Statenvertaling

Psalmen 119:156-165 Statenvertaling (SV1750)

156. HEERE! Uw barmhartigheden zijn vele; maak mij levend naar Uw rechten.

157. Mijn vervolgers en mijn wederpartijders zijn vele, maar van Uw getuigenissen wijk ik niet.

158. Ik heb gezien degenen, die trouwelooslijk handelen, en het verdroot mij, dat zij Uw woord niet onderhielden.

159. Zie aan, dat ik Uw bevelen lief heb, o HEERE! maak mij levend naar Uw goedertierenheid.

160. Het begin Uws woords is waarheid, en in der eeuwigheid is al het recht Uwer gerechtigheid.

161. Schin.
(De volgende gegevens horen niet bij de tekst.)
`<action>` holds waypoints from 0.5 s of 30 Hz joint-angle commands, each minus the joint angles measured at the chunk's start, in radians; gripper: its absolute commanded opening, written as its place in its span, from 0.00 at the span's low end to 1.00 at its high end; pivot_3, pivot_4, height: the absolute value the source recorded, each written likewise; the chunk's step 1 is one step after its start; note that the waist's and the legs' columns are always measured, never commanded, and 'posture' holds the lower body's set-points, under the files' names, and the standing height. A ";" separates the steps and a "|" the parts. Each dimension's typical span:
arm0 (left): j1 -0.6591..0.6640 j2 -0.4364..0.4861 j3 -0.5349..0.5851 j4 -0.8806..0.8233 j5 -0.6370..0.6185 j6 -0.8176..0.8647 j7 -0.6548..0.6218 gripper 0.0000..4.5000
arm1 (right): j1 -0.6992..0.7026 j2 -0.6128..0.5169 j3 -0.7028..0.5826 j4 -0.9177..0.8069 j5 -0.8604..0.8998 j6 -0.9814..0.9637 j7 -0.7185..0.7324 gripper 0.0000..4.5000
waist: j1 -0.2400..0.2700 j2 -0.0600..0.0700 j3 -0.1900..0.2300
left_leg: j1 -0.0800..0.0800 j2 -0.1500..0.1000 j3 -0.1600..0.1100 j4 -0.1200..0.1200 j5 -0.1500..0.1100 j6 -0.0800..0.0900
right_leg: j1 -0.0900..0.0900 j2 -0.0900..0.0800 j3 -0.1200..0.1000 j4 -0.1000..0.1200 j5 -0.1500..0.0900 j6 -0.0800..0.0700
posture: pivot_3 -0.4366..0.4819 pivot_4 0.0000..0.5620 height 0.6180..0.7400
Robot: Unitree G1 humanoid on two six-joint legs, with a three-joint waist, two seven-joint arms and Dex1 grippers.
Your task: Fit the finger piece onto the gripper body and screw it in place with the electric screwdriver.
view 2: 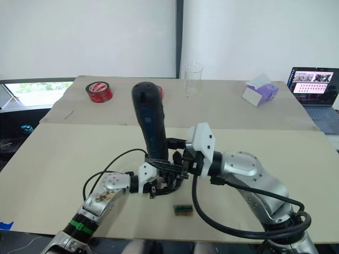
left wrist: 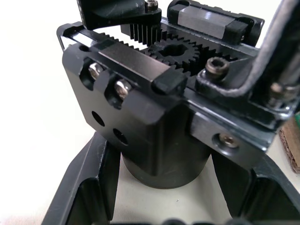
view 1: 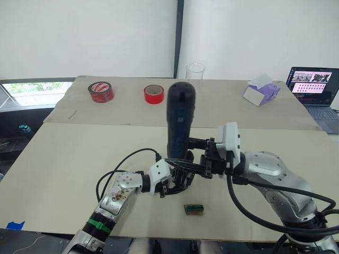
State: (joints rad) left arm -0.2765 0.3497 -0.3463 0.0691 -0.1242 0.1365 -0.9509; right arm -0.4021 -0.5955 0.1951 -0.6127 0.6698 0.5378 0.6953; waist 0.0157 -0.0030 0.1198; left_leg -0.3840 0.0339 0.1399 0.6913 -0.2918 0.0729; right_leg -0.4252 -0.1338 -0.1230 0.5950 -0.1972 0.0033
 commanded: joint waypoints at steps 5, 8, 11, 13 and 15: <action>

De vorsten hebben mij vervolgd zonder oorzaak; maar mijn hart heeft gevreesd voor Uw woord.

162. Ik ben vrolijk over Uw toezegging, als een, die een groten buit vindt.

163. Ik haat de valsheid, en heb er een gruwel van; maar Uw wet heb ik lief.

164. Ik loof U zevenmaal des daags, over de rechten Uwer gerechtigheid.

165. Die Uw wet beminnen, hebben groten vrede, en zij hebben geen aanstoot.